Let me tell you one good thing about the hunger problem. It's solvable. I don't know if we are ever going to solve the problems of war. People have always been killing each other since Cain and Abel, but I think we can end hunger with a reasonable investment of time and energy and money. And so I am optimistic, not in my lifetime, but in yours that we'll end hunger around the world.
We are about one year before the election and when Barack Obama was elected there was tremendous joy around the world and he was compared constantly to Martin Luther King and John F. Kennedy. You know both of them. How does he compare to them and what is your assessment of his record so far?

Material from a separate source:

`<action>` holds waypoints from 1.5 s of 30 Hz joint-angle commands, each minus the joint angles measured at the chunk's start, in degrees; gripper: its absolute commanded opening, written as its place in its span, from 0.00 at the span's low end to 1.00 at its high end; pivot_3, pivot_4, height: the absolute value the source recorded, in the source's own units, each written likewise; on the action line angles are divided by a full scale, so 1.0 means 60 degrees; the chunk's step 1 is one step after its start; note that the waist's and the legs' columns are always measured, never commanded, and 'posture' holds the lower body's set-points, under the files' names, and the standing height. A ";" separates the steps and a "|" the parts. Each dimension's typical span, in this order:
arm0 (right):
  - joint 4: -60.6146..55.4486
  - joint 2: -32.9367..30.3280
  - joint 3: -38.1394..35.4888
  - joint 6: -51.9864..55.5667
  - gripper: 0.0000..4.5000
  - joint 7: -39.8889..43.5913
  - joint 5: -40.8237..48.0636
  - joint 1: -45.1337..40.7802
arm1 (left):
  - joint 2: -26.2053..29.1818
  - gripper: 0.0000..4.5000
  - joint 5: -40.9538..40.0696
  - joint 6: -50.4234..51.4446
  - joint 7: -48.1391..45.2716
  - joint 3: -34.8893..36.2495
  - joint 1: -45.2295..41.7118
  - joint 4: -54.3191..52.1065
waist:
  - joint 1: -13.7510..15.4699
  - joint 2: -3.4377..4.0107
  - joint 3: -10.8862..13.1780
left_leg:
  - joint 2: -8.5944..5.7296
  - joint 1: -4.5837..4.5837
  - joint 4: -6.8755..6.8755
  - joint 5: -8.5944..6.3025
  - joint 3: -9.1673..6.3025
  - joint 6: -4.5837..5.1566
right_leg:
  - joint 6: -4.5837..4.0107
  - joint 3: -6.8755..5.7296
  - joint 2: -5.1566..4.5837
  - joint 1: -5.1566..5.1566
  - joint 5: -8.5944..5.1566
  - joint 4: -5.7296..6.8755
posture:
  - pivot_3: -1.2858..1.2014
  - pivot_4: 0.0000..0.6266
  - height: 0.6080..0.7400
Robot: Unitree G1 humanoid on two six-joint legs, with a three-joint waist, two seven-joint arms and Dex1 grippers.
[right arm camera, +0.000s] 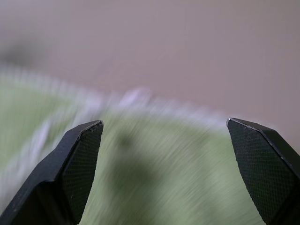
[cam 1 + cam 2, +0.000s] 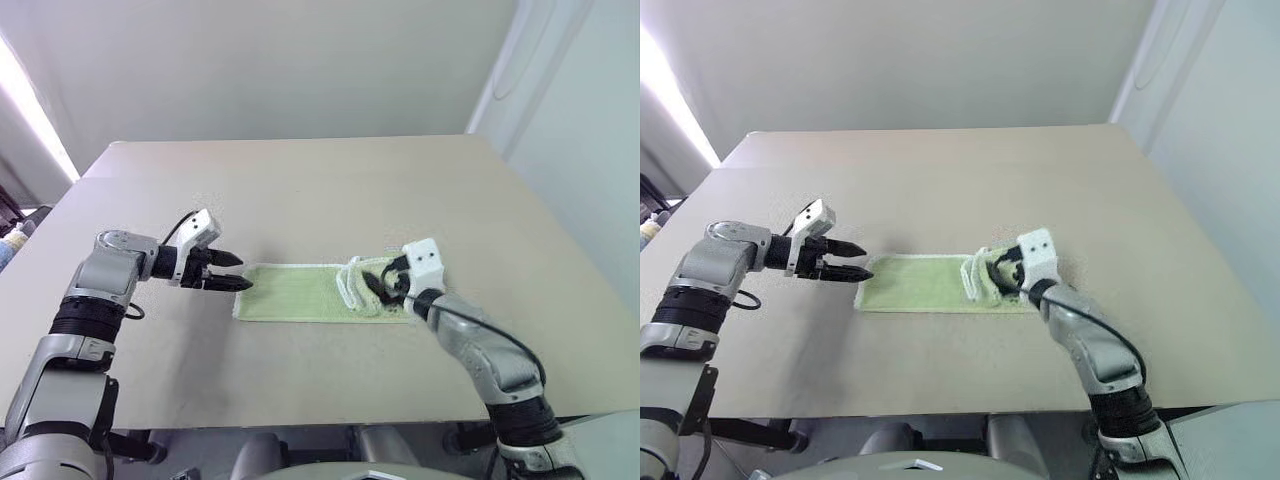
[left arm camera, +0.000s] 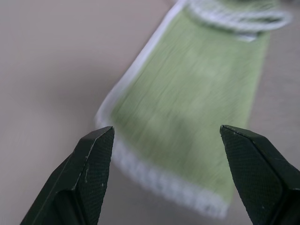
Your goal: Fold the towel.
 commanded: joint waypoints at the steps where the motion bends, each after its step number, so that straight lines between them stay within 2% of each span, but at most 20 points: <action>1: -0.0670 0.0442 -0.1136 0.0340 1.00 0.0012 0.0962 -0.0610 | 0.0158 0.93 -0.0257 0.1066 0.0001 0.0134 -0.0102 -0.0092 | -0.0012 0.0000 0.0000 | 0.0000 0.0000 0.0000 0.0000 -0.0003 0.0000 | 0.0000 -0.0002 0.0001 0.0000 0.0000 0.0001 | 0.52 0.00 0.79; 2: -0.0708 0.0514 -0.1276 0.0464 1.00 0.0015 0.1067 -0.0675 | 0.0140 0.98 -0.0342 0.1375 0.0007 0.0201 -0.0136 0.0013 | -0.0012 0.0000 0.0000 | 0.0001 0.0000 -0.0001 0.0000 -0.0008 0.0000 | 0.0000 -0.0007 0.0002 0.0000 0.0000 0.0002 | 0.52 0.00 0.79; 3: -0.0713 0.0543 -0.1349 0.0595 1.00 0.0008 0.1100 -0.0707 | 0.0082 0.99 -0.0399 0.1789 0.0117 0.0259 -0.0248 0.0204 | -0.0010 0.0000 0.0000 | 0.0001 0.0000 -0.0003 0.0000 -0.0013 0.0000 | 0.0001 -0.0011 0.0002 0.0000 0.0001 0.0005 | 0.52 0.00 0.79; 7: -0.0672 0.0681 -0.1478 0.0993 1.00 -0.0100 0.1113 -0.0623 | -0.0239 0.99 -0.0731 0.3691 0.0661 0.0457 -0.0927 0.1087 | 0.0004 0.0001 0.0001 | 0.0001 -0.0004 -0.0008 0.0000 -0.0026 0.0000 | 0.0001 -0.0022 0.0002 -0.0005 -0.0002 0.0008 | 0.52 0.00 0.79; 14: -0.0881 0.1147 -0.1776 0.1478 1.00 -0.0396 0.1376 -0.0484 | -0.0571 0.99 -0.1135 0.5766 0.1213 0.0544 -0.1614 0.2081 | -0.0030 0.0002 0.0001 | -0.0003 -0.0003 -0.0009 0.0000 -0.0025 0.0000 | 0.0002 -0.0020 0.0001 -0.0006 -0.0002 0.0009 | 0.52 0.00 0.79; 21: -0.0899 0.1182 -0.2062 0.1938 1.00 -0.0541 0.1531 -0.0566 | -0.0983 0.99 -0.1658 0.7276 0.1733 0.0571 -0.1575 0.1538 | -0.0010 0.0002 0.0001 | -0.0004 -0.0004 -0.0009 0.0000 -0.0027 -0.0001 | 0.0001 -0.0020 -0.0003 -0.0005 -0.0002 0.0009 | 0.52 0.00 0.79; 24: -0.0966 0.1141 -0.2105 0.2085 1.00 -0.0611 0.1498 -0.0551 | -0.0985 0.86 -0.1792 0.7443 0.1961 0.0539 -0.1451 0.1313 | -0.0013 0.0002 0.0001 | -0.0004 -0.0005 -0.0009 0.0000 -0.0028 -0.0001 | 0.0001 -0.0020 -0.0004 -0.0006 -0.0002 0.0009 | 0.52 0.00 0.79; 35: -0.1131 0.1133 -0.2109 0.2274 1.00 -0.0668 0.1438 -0.0384 | -0.0889 0.00 -0.2111 0.7487 0.2440 0.0222 -0.0958 0.0494 | -0.0014 0.0003 0.0001 | -0.0005 -0.0004 -0.0010 0.0001 -0.0027 -0.0003 | -0.0001 -0.0019 -0.0005 -0.0007 -0.0003 0.0008 | 0.52 0.00 0.79; 40: -0.1179 0.1105 -0.2073 0.2321 1.00 -0.0585 0.1487 -0.0272 | -0.0642 0.00 -0.2478 0.7511 0.2138 0.0366 -0.1187 0.0520 | -0.0023 0.0003 0.0002 | -0.0005 -0.0004 -0.0010 0.0001 -0.0028 -0.0003 | -0.0001 -0.0020 -0.0004 -0.0007 -0.0004 0.0007 | 0.52 0.00 0.79; 45: -0.1488 0.0841 -0.1972 0.2775 1.00 0.0033 0.2000 -0.0095 | -0.0098 0.00 -0.1985 0.6972 0.1996 -0.0495 -0.1297 0.0757 | -0.0021 0.0005 0.0003 | -0.0004 -0.0002 -0.0010 0.0001 -0.0028 -0.0003 | -0.0002 -0.0020 -0.0003 -0.0007 -0.0004 0.0008 | 0.52 0.00 0.79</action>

First of all through no fault of his own he hasn't had much experience in government. He was in the Senate for two years. Jack Kennedy by comparison served first in the House of Representatives for several years then he served in the Senate I think for eight or 10 years. His father was ambassador to the court of St. James (Royal Court of the United Kingdom - the ed.) and Jack was there at the time getting acquainted with the world of diplomats. So he was considerably more experienced than Barack Obama. So was Martin Luther King. Martin King was out in the streets for years and years before he was finally assassinated.

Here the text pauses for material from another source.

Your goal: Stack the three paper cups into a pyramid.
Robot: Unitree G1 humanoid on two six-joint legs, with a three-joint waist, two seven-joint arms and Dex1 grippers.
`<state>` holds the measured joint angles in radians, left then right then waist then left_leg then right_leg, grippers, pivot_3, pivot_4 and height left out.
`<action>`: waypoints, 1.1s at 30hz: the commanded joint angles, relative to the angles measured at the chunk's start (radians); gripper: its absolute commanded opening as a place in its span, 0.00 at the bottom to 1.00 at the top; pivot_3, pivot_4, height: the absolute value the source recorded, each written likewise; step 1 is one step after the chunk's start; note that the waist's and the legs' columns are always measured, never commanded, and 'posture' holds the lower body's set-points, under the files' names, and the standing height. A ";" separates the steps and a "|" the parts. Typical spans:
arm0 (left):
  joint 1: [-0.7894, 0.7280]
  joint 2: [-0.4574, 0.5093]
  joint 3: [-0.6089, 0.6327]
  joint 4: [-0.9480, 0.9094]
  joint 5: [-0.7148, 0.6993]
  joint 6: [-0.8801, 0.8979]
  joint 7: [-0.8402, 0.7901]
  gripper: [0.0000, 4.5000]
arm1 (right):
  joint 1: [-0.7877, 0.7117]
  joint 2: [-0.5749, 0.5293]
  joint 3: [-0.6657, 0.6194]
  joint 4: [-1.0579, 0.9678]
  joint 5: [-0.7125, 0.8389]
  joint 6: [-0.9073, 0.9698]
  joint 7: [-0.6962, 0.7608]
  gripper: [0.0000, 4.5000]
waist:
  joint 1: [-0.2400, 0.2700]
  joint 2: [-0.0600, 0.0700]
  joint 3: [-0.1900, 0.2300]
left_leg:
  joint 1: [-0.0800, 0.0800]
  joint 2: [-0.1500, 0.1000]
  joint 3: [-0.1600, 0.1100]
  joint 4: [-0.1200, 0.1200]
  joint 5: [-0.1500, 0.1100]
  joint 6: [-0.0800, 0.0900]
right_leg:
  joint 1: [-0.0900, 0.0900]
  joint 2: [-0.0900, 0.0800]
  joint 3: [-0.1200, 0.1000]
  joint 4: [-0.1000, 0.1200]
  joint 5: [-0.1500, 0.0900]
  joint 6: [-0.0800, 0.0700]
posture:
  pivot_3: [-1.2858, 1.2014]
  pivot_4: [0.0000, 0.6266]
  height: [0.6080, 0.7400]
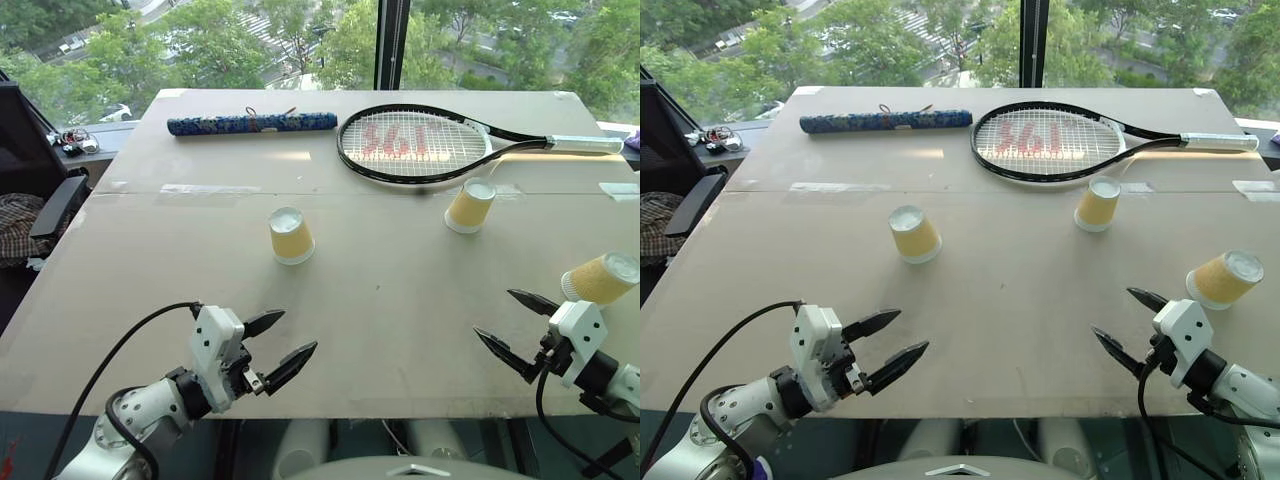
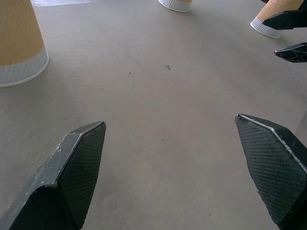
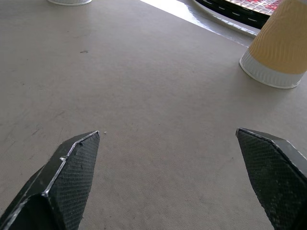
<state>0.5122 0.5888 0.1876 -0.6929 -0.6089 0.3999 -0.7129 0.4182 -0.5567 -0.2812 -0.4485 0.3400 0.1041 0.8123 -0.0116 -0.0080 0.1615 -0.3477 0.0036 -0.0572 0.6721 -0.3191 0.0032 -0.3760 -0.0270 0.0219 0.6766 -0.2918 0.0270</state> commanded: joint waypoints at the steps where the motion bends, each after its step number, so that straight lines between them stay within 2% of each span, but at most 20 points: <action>1: -0.040 -0.014 0.004 0.021 0.005 -0.038 -0.008 0.98 | -0.008 0.016 0.005 -0.042 -0.015 -0.012 -0.047 1.00 | 0.000 0.000 0.000 | 0.000 0.000 0.000 0.000 0.000 0.000 | 0.000 0.000 0.000 0.000 0.000 0.000 | 0.52 0.24 1.00; 8: -0.148 -0.080 -0.052 0.021 0.007 -0.015 0.057 0.98 | -0.040 0.063 0.055 -0.109 -0.051 0.021 -0.156 1.00 | 0.000 0.000 0.000 | 0.000 0.000 -0.001 -0.002 0.000 0.000 | 0.000 0.000 -0.001 -0.001 0.000 0.000 | 0.52 0.24 1.00; 12: -0.231 -0.105 -0.103 0.034 0.027 -0.008 0.088 0.98 | -0.109 0.098 0.113 -0.119 -0.084 0.040 -0.225 1.00 | 0.000 0.000 0.000 | 0.000 0.000 -0.001 -0.002 0.000 -0.001 | 0.000 0.000 -0.001 -0.001 0.000 0.000 | 0.52 0.24 1.00; 17: -0.293 -0.127 -0.162 0.049 0.052 -0.004 0.108 0.98 | -0.152 0.119 0.125 -0.132 -0.076 0.058 -0.262 1.00 | 0.000 0.000 0.000 | -0.001 0.000 -0.001 -0.002 0.000 -0.001 | -0.001 0.000 -0.001 -0.001 0.000 0.000 | 0.52 0.24 1.00; 24: -0.351 -0.126 -0.184 0.053 0.045 0.018 0.108 0.98 | -0.166 0.106 0.114 -0.167 0.002 0.120 -0.255 1.00 | 0.000 0.000 0.000 | -0.001 0.000 -0.001 -0.002 0.000 -0.001 | -0.001 0.000 -0.002 -0.001 0.000 0.000 | 0.52 0.24 1.00; 33: -0.352 -0.096 -0.164 0.070 0.027 0.001 0.046 0.98 | -0.258 0.162 0.179 -0.177 -0.120 0.136 -0.403 1.00 | -0.001 0.001 0.000 | 0.000 0.000 -0.001 -0.002 0.000 -0.001 | -0.001 0.000 -0.002 -0.001 0.000 0.000 | 0.52 0.24 1.00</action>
<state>0.1618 0.4859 0.0124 -0.6098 -0.5720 0.4220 -0.6534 0.1742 -0.3994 -0.1072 -0.5845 0.2323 0.2379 0.4305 -0.0126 -0.0074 0.1617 -0.3483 0.0032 -0.0585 0.6701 -0.3186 0.0023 -0.3771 -0.0269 0.0202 0.6756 -0.2917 0.0272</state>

So you have to recognize that we have a young president, young in years and very young in experience. And I think that in his second term which I predict he will have you will find a more alert, a more savvy, a more experienced president. And I believe in his second term and I hope the condition of the country economically will be better in his second term. You never know about these recessions, the Japanese had a long time getting rid of theirs. So I think those are the differences. I certainly hope and pray that he won't fall victim to some crazy assassin as was the case with Martin Luther King and President Kennedy.